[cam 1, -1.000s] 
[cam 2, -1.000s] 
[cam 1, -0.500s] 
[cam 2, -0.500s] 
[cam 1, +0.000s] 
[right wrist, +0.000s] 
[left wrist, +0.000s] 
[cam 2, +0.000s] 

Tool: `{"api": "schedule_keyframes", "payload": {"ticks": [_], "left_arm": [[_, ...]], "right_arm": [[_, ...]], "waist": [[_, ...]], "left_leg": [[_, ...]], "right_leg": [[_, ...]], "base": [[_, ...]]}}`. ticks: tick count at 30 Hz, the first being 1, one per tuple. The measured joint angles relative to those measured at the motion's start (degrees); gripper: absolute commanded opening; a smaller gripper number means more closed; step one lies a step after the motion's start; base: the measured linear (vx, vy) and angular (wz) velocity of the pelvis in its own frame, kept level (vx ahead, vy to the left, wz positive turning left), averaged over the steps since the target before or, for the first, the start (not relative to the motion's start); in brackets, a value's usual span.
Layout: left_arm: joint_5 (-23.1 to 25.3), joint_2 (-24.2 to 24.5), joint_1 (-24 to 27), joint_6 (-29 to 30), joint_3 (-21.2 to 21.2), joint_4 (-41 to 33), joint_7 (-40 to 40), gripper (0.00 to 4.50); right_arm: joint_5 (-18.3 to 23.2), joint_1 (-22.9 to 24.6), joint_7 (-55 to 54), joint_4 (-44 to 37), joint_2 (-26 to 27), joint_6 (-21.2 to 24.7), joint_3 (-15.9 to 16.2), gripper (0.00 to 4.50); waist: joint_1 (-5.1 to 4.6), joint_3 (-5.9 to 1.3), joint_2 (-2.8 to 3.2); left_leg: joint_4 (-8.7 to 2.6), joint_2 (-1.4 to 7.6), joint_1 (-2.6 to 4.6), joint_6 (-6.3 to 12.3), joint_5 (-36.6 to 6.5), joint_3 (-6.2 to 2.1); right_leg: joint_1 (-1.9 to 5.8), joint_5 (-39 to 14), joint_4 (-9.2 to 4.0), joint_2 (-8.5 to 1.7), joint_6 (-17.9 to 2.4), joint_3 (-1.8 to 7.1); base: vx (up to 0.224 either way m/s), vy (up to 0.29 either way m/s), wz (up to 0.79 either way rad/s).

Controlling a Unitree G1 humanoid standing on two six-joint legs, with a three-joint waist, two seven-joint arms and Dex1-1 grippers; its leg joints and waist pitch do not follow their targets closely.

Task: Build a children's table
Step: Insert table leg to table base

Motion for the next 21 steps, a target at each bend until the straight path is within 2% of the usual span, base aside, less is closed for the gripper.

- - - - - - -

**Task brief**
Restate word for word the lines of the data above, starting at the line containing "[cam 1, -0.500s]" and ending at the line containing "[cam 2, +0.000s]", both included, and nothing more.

**Completed exercise**
[cam 1, -0.500s] 
[cam 2, -0.500s] 
[cam 1, +0.000s] 
[right wrist, +0.000s] 
[left wrist, +0.000s] 
[cam 2, +0.000s] 

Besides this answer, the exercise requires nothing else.